Removing E-Coat with Dry Ice Blasting
How to you remove e-coat? Its a problem faced, mainly, in the automotive industry.
Over the last 2 years, Optimum Dry Ice Blasting have seen a huge demand for the removal of e-coat from process machinery, mainly in the car manufacturing industry, but in other applications also.
E-coat is a process where paint is electrically charged onto its metal host to create a strong bond, usually as an undercoat or primer.
The process however, leaves a build up to parts that don’t receive the charge and overtime this build up becomes problematic, causing critical failure and production shutdown. Anyone who has ever worked with e-coat will tell you the sticky horrible mess it creates. It tracks just about everywhere, and it is a tricky contaminant to control.
Traditionally decontamination would involve disassembling the parts ready for acid dipping/washing. Altogether a long, messy process. Dry ice blasting has now revolutionised the whole process. Process machinery is now blasted in situ. No dismantling and reassembly needed. Corrosive acid is also taken out of the equation.
Advantages
One of the main advantages of using dry ice blasting to remove e-coat is the safety implications that are associated with a more frequent clean of process parts. Some time ago, at a car manufacturing site, a clamping mechanism failed due to e-coat build up to a critical spring. The area where the e-coat was highly concentrated wasn’t in ‘line of sight’ and so the build-up continued unnoticed. Eventually the spring and clamp failed, and a huge piece of machinery fell 30m to the floor. Luckily no one was around, and no injuries occurred.
Upon investigation it was found that the clamps failed frequently, usually when sheet metal passed through paint tanks, as the drag caused the sheets to dislodge. The removal operation of the sheets (and lost production whilst doing so) was estimated at £164k. The frequency could be as high as 5 times per year.
Optimum won a contract to deliver dry ice blasting services to remove the e-coat on a 24/7 basis. Since we began operations (over 4 years ago) there have been zero clamp/spring failures. The saving per year has been estimated at over £500k, not only in critical failure, but in man hours spent disassembling/reassembling parts for decontamination and the cost of disposal of contaminated acid, used in the old process.

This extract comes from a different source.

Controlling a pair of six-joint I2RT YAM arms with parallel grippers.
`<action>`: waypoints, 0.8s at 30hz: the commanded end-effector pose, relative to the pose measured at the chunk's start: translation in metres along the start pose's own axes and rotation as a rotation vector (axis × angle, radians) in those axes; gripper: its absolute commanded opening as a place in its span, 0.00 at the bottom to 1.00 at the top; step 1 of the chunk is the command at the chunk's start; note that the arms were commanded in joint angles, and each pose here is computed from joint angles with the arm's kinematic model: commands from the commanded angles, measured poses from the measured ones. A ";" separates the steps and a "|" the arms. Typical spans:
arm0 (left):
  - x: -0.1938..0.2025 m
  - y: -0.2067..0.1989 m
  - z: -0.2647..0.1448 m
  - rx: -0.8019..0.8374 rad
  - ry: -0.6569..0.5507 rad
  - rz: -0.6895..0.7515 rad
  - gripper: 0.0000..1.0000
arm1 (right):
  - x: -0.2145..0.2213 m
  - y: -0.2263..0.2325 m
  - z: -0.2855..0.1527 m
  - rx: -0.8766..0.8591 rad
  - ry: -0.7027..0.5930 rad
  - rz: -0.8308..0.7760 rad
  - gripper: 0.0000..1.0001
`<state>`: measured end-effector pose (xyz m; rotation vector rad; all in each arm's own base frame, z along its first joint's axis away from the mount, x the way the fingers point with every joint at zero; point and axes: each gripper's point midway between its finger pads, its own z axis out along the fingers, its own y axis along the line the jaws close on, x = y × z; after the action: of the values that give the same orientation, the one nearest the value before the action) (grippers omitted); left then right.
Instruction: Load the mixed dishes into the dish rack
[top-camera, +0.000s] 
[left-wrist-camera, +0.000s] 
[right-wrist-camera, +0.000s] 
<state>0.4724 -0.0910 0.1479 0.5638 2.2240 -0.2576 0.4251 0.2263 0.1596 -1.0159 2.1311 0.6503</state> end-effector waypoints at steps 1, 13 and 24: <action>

And this is just 1 car manufacturing plant. We now hold contracts at 4 car plants across the UK, making Optimum Dry Ice Blasting a UK leader in e-coat removal. We are currently in contract talks with a huge production manufacturer within the aerospace industry, who also have a problem with e-coat removal, and when the contract goes live (sometime in July) we will be creating 20 new full-time jobs.